(Provided records)
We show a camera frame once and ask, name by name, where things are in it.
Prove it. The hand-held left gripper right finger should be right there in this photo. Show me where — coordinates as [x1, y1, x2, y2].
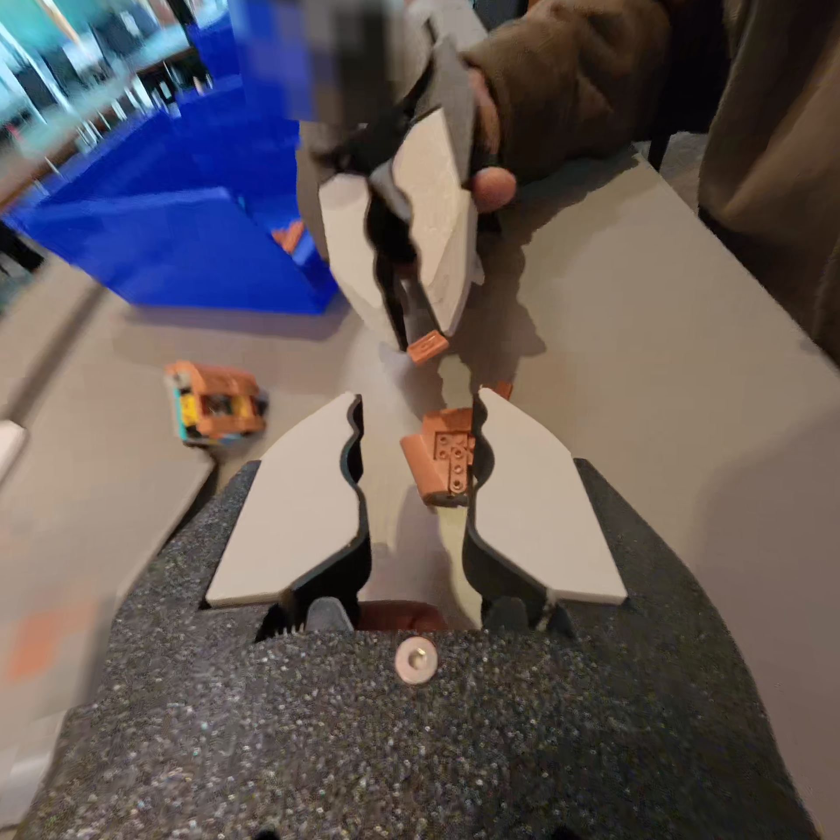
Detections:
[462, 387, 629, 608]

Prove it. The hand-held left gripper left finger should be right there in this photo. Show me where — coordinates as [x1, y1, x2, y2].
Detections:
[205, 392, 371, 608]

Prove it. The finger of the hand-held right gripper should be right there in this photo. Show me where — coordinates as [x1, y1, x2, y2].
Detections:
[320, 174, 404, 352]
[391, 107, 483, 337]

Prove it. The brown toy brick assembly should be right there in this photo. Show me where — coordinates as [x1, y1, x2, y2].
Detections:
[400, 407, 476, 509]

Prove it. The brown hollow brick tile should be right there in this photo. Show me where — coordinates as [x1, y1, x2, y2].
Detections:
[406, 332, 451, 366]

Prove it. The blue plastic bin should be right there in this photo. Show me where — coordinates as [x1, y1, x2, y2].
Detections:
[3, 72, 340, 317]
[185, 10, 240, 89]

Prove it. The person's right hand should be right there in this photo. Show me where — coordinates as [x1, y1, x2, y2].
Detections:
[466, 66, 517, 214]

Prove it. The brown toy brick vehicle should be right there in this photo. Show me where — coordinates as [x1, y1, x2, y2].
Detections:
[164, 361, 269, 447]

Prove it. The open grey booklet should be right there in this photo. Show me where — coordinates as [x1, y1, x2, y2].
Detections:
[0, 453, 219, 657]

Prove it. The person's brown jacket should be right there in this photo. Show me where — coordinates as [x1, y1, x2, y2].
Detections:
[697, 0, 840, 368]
(End Provided records)
*Exercise goal*
Please repeat each record exactly and keep every picture out of the copy.

*Answer area*
We show a camera frame once and ask, name by name, where things are in it.
Prove it. The hand-held left gripper right finger should be right there in this photo. Show me where — coordinates as [x1, y1, x2, y2].
Detections:
[462, 387, 629, 608]

Prove it. The hand-held left gripper left finger should be right there in this photo. Show me where — coordinates as [x1, y1, x2, y2].
Detections:
[205, 392, 371, 608]

Prove it. The finger of the hand-held right gripper should be right there in this photo. Show me where — coordinates as [x1, y1, x2, y2].
Detections:
[320, 174, 404, 352]
[391, 107, 483, 337]

Prove it. The brown toy brick assembly should be right there in this photo. Show me where — coordinates as [x1, y1, x2, y2].
Detections:
[400, 407, 476, 509]

Prove it. The brown hollow brick tile should be right there in this photo. Show me where — coordinates as [x1, y1, x2, y2].
Detections:
[406, 332, 451, 366]

Prove it. The blue plastic bin should be right there in this photo. Show me where — coordinates as [x1, y1, x2, y2].
Detections:
[3, 72, 340, 317]
[185, 10, 240, 89]

Prove it. The person's right hand should be right there in this photo. Show me where — coordinates as [x1, y1, x2, y2].
Detections:
[466, 66, 517, 214]

Prove it. The brown toy brick vehicle should be right there in this photo. Show me where — coordinates as [x1, y1, x2, y2].
Detections:
[164, 361, 269, 447]

Prove it. The open grey booklet should be right there in this photo. Show me where — coordinates as [x1, y1, x2, y2].
Detections:
[0, 453, 219, 657]

Prove it. The person's brown jacket should be right there in this photo. Show me where — coordinates as [x1, y1, x2, y2].
Detections:
[697, 0, 840, 368]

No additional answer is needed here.